In [489]:
import os
import warnings

import pandas as pd
import numpy as np


from jre_utils.datapath import (
    DATA_DIRECTORY_PATH,
)
from jre_utils.config import asset_types
from jp_prefecture.jp_cities import JpCity, jp_cities
from geopy.geocoders import Nominatim

warnings.filterwarnings("ignore")
pd.set_option("display.max_columns", None)

In [443]:
def area_to_int(area):
    if area == "2,000 m^2 or greater.":
        return 2000
    elif area == "5000 m^2 or greater.":
        return 5000
    else:
        return int(area)


def map_time_units(x):
    mapping = {
        "30-60minutes": 45,
        "1H-1H30": 75,
        "1H30-2H": 105,
        "2H-": 135,
    }
    
    return int(x) if x.isdigit() else mapping[x]

def map_layout(x):
    if x == "na":
        return "na"

    x = x.split("+")[0]

    if x[0].isdigit() and int(x[0]) == 1:
        if x != "1K" and x != "1LDK" and x != "1DK":
            return "1other"
        return x
    
    if x[0].isdigit() and int(x[0]) == 2:
        if x != "2LDK" and x != "2DK":
            return "2other"
        return x

    if x[0].isdigit() and int(x[0]) > 2:
        return f"{min(int(x[0]), 5)}LDK"
    
    return "other"

def map_land_shape(x):
    x = x.lower()
    x = x.replace("semi-", "")
    return x

def map_frontage(x):
    if x == "na":
        return 0
    if x == "50.0m or longer.":
        return 55
    return int(x.split(".")[0])

def map_floor_area(x):
    if "less" in x:
        return 10
    elif "greater" in x:
        return 2000
    else:
        return int(x)
    
def map_year_of_construction(x):
    if x == "before the war":
        return 1930
    
    return int(x)

def map_building_structure(x):
    if len(x.split(",")) > 1:
        return "combo"
    else:
        return x
    
def map_combined_use(x):
    if "Factory" in x:
        return "Factory"
    elif "Warehouse" in x:
        return "Warehouse"
    elif "Parking Lot" in x:
        return "Parking Lot"
    elif "Office" in x:
        return "Office"
    elif "Housing Complex" in x:
        return "Housing Complex"
    else:
        return x.split(",")[0]

In [499]:
import json
from pprint import pprint

sub_city_to_city_path = f"{DATA_DIRECTORY_PATH}/core_scraped/sub_city_to_city.json"
with open(sub_city_to_city_path) as fd:
     sub_city_to_city = json.load(fd)
     pprint(f"E.g. Maps 1101 to {sub_city_to_city['1101']}")

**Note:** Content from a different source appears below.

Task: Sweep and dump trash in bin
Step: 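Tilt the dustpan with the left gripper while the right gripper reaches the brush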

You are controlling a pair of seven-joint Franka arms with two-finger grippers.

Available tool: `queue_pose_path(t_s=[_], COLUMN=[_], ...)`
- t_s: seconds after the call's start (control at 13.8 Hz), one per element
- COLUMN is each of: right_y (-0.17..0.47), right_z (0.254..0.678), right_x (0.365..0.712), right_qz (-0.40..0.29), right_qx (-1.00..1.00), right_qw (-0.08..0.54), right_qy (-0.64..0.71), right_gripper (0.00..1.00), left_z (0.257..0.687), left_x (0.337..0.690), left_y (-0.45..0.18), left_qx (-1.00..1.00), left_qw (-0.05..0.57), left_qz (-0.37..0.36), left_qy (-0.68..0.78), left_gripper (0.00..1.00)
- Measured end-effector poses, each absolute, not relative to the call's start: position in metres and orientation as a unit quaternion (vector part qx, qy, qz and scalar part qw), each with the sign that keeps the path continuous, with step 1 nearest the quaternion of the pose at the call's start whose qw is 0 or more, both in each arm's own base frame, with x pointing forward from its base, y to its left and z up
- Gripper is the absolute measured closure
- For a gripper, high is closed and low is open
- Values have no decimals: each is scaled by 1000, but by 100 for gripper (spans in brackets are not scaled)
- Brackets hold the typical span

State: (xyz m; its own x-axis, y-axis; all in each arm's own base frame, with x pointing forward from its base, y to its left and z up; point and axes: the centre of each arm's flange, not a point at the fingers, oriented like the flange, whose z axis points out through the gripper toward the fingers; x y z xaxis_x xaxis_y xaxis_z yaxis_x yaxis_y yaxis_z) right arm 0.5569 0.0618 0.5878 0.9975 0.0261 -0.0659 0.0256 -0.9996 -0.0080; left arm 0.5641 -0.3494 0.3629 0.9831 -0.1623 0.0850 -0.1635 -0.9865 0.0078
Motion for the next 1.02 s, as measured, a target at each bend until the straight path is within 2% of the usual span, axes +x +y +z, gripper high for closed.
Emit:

area_code_to_area_path = f"{DATA_DIRECTORY_PATH}/core_scraped/area_code_to_area.json"
with open(area_code_to_area_path) as fd:
     area_code_to_area = json.load(fd)
     pprint(f"E.g. Maps 1100 to {area_code_to_area['1100']}") 

def get_city_code(area_code):
     return sub_city_to_city.get(area_code, area_code)

def get_area_from_area_code(area_code):
     return area_code_to_area.get(area_code, "na" )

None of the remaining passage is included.